Quiero hablar específicamente de este verano. Este verano hemos vuelto a cruzar los 4 dólares por galón, el nivel más alto desde 2022, y esta vez está bastante claramente vinculado con la guerra en curso en Irán.

Donald Trump ha tratado de argumentar que algunos problemas a corto plazo en el surtidor merecen una atención a largo plazo en materia de seguridad nacional. Pero su secretario de energía dijo claramente que el gas no volverá a $ 3 hasta 2027. Obviamente, eso nos sitúa después de las elecciones de mitad de período. Parece que está ejecutando el mismo manual que usted me acaba de decir que nunca ha funcionado, que es hacer que la gente simplemente finja que esto no está sucediendo.

¿Qué ha pensado sobre cómo ha manejado el presidente el aumento de los precios del gas?

En parte me parece un presidente al que realmente no le importa el destino de su partido.

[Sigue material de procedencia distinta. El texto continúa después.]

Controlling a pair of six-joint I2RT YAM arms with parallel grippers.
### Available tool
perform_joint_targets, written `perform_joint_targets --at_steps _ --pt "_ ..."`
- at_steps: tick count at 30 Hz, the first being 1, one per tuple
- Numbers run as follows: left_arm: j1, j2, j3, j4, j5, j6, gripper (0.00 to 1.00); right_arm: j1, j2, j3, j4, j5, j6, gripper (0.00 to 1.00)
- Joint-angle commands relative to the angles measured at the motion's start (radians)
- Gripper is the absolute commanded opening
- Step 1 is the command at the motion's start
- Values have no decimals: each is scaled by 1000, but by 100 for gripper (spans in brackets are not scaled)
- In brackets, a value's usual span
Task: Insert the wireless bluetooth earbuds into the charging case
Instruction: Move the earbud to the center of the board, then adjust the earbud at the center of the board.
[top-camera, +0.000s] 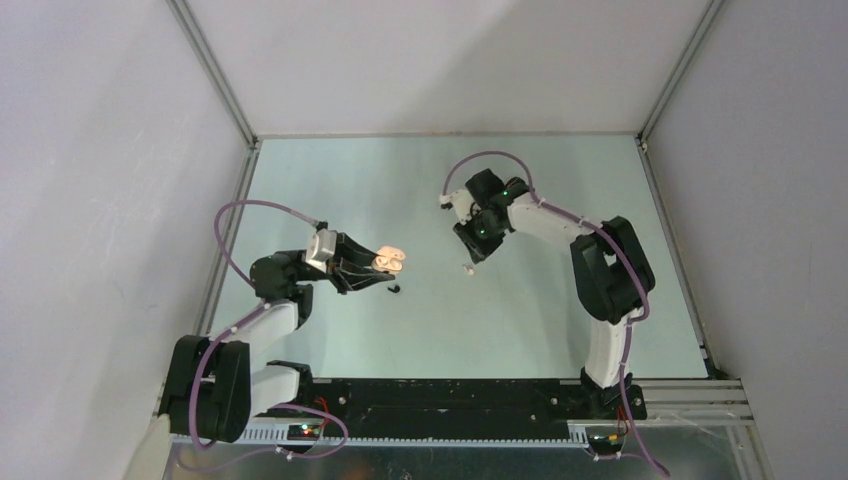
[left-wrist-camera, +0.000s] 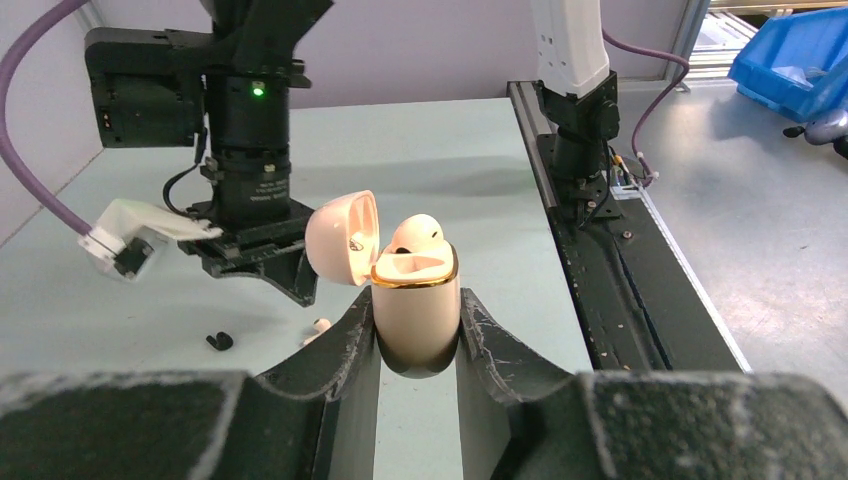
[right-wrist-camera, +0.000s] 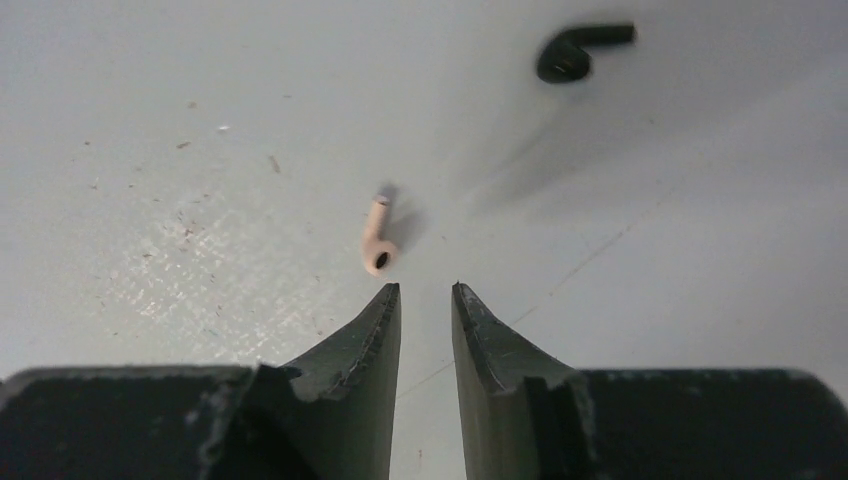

Creo que es un gran problema. Creo que la mayoría de los republicanos lo entienden. Y está ligado a una guerra que realmente no cuenta con el apoyo público.

Es una guerra sin el tipo de claridad que mucha gente sintió después del 11 de septiembre con Afganistán e Irak por un tiempo. Es el peor de todos los mundos. Por eso creo que realmente ha torpedeado este tema, y ​​había una parte de él que esperaba que a la gente no le importara incluso si se daban cuenta, o de alguna manera los precios bajarían. Ciertamente no lo parece.